Over the first two days of Summer League, he's starting to showcase more and more of that game that tempted the Jazz to take him with the 27th pick in the 2020 draft. On Wednesday, he went 9 of 9 from the field for 19 points and added 11 rebounds to lead Utah Jazz White to a 94-75 win over the Summer Grizzlies.

All but one of those nine shot attempts were taken, unsurprisingly, right at the rim. With his big frame, long arms and almost unfair leaping ability, it's just about impossible to stop Azubuike if he catches a lob.

Just ask Memphis guard Shaq Buchanan.

Buchanan was unlucky enough to have found himself between Azuibuke and the hoop when the big center from Kansas caught a lob early on in Wednesday's game. The sequence ended with Buchanan on his back after being absolutely trucked by Azubuike. The silver lining for the Memphis guard: at least Azubuike didn't score, but Buchanan was called for a foul.

"He's a vertical space," Jazz White coach Bryan Bailey said. "Guards get in the paint and just throw the ball up, and he's the only one that can get it."

Forrest has been a big benefactor of that. He has been able to slip into the paint with relative ease in the first two games; once he gets there, he just flips it up to his old friend and lets him do the rest. Forrest finished with 13 assists on Wednesday, including a few to the rim-running Azubuike.

"We kind of go way back. I've known Dok since eighth grade so we play camps together, play AAU together, so our chemistry is kind of always been there," Forrest said. "I mean, we're really close and always been close so I feel like a lot of it just kind of falls on how we know each other off the court. So, once we get on the court, we know how to play with each other."

The same thing that allows Azubuike to hammer lobs over just about anybody gives him quite an advantage on the defensive end, too. Memphis was completely reluctant to attempt shots at the rim with him in the game, and Azubuike has been phenomenal at contesting shots at the top of the paint. His reaction time and instincts have allowed him to spring from being in drop defense to skying high to get blocks. Again, his physical traits are ridiculous.

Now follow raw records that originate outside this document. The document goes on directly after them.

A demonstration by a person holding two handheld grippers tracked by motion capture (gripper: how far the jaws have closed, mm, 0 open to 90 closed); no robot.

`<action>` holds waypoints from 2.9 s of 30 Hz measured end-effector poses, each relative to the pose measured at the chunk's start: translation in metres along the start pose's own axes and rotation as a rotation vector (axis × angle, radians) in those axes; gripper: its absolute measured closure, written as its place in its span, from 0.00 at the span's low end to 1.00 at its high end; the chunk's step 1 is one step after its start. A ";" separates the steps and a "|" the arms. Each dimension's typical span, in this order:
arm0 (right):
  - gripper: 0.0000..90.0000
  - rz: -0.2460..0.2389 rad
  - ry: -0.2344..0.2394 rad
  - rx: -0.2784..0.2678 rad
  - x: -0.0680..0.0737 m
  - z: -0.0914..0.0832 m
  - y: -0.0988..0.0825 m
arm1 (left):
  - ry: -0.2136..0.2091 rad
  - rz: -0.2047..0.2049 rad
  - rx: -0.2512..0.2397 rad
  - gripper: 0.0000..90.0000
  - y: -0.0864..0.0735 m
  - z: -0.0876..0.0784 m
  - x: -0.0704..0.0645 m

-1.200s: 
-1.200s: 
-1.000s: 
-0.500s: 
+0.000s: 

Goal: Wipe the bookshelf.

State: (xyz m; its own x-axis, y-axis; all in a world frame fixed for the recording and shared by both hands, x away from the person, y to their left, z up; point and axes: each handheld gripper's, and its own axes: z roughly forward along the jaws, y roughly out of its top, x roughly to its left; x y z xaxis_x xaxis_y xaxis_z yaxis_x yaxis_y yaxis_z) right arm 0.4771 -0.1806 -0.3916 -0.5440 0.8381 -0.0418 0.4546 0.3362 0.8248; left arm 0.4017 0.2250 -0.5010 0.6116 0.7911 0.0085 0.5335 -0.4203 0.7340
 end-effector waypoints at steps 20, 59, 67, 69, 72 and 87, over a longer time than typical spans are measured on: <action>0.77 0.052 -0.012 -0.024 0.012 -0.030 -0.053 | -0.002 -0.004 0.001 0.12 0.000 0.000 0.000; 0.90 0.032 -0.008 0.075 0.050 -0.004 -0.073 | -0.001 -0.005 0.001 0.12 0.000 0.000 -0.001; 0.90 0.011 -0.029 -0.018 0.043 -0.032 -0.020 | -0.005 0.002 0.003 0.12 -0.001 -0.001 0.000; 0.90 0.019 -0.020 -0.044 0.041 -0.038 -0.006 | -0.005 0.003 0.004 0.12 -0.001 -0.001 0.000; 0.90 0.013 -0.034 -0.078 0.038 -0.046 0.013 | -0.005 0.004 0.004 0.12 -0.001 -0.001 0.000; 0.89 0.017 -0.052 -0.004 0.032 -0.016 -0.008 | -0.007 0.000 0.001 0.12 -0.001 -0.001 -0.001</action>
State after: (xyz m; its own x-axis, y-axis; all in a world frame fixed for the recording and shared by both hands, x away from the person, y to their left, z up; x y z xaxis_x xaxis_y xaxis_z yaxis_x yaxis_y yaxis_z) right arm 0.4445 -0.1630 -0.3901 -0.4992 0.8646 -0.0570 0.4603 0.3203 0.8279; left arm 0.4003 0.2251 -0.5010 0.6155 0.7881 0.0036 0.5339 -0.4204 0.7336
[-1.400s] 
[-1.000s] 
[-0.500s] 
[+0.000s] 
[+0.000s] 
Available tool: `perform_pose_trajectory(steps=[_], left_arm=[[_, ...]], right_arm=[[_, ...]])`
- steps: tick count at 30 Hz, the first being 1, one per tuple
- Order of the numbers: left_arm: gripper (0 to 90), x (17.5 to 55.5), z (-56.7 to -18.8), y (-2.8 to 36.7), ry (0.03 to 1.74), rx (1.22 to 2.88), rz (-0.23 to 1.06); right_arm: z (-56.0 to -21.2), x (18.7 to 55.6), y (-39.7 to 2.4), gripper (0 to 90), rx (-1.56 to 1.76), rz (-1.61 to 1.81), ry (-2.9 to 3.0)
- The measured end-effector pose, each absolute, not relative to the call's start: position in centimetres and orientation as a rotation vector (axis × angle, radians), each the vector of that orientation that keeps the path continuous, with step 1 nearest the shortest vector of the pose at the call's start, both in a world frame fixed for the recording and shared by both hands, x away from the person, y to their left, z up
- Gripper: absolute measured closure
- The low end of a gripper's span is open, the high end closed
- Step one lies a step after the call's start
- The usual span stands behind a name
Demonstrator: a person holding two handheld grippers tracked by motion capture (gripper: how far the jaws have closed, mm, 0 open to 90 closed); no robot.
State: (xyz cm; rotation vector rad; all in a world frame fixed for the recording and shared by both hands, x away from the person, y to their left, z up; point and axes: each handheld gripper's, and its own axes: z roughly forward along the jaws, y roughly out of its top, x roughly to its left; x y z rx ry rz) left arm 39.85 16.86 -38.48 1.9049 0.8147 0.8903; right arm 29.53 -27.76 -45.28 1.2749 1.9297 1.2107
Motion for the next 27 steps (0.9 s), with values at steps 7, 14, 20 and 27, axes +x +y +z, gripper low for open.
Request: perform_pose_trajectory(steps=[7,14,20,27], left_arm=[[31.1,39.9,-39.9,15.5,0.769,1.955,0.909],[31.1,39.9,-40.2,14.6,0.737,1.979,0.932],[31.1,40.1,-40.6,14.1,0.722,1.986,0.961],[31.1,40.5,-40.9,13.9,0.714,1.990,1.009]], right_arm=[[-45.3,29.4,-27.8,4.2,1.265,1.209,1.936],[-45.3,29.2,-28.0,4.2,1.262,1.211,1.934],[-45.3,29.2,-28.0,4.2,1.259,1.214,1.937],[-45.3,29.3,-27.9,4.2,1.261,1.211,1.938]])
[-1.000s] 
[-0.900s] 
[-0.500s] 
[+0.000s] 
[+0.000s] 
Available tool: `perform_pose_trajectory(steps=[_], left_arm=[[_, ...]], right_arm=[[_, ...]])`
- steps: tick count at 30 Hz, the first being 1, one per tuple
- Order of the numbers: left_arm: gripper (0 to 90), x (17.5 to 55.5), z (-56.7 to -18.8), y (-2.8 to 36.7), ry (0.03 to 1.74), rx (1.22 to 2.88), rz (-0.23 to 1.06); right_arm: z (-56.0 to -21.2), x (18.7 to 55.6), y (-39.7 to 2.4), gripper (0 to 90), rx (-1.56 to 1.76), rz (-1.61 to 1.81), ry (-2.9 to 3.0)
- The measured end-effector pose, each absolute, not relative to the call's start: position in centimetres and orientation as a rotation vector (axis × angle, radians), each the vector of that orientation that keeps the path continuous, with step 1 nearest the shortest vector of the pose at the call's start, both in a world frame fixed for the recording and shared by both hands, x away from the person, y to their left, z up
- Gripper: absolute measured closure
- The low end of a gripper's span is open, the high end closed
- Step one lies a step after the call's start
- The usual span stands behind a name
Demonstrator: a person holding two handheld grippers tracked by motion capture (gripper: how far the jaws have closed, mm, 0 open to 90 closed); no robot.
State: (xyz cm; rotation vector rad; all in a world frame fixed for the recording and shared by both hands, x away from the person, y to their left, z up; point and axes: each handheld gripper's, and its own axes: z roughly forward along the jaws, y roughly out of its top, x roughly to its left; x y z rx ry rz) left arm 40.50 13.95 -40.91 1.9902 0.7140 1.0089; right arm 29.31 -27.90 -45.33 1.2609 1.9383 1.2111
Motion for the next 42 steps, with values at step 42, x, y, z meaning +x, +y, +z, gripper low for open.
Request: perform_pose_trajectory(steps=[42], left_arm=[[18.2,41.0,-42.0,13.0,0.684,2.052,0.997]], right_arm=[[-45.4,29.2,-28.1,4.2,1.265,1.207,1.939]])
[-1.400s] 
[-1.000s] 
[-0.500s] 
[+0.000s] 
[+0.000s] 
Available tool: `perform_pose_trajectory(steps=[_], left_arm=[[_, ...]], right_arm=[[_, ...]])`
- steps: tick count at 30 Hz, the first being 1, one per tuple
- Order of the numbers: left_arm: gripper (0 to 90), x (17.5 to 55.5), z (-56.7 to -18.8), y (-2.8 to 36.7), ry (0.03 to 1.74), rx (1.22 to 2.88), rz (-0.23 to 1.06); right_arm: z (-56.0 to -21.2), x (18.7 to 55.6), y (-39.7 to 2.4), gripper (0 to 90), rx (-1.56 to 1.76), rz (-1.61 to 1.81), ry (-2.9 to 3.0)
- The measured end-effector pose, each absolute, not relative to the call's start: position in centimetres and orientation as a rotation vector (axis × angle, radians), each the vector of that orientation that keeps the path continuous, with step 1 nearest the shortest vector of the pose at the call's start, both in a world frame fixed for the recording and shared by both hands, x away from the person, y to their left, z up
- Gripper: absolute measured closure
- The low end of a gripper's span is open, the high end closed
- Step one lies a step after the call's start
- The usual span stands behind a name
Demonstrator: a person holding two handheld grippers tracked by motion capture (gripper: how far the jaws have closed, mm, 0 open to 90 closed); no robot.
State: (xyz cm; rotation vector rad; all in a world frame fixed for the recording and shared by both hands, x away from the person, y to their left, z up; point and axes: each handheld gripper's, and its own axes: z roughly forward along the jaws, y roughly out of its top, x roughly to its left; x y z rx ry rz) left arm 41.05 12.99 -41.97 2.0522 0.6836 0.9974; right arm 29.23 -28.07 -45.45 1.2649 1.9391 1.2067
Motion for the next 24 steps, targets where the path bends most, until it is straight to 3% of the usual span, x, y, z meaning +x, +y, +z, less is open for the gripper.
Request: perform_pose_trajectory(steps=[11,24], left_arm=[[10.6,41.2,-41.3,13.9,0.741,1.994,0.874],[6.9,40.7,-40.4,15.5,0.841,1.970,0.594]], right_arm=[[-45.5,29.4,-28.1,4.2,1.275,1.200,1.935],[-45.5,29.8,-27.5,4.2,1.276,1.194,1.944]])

"Dok is super athletic," Bailey said. "He's got long arms, legs and he gets off the floor super quick when you think he can't contest the shot."

He's been good at running the floor (when he's not dead tired; his conditioning has to improve), he's been good at setting screens, rolling to the rim and cleaning up rebounds. The question left: Will any of this translate against real NBA talent? Will defenses be able to draw fouls against him or will they be able to stop his rolls to the rim? Or will Dok ultimately prove to be big enough to be an NBA player?

"I hope that does translate to the real games when the regular season games," he said. "I feel like I still got a long way to go."

But he's been good, and has looked like the player that owned the paint at Kansas.

"If you watch a clip of me in college, I just dominate," Azubuike said. "So that's what I bring to the table. For me, when I'm out there, my mindset is to dominate."

So far this summer, it hasn't just been in his mind.

"He's a guy that wants to work. He wants to get better," Bailey said. "He's always asking questions. 'Coach, can I do this better? How can I improve on this?' He's in the gym trying to get better and working every day."

And when he's not, well, he's pretty quiet — and content to spend a day watching some TV.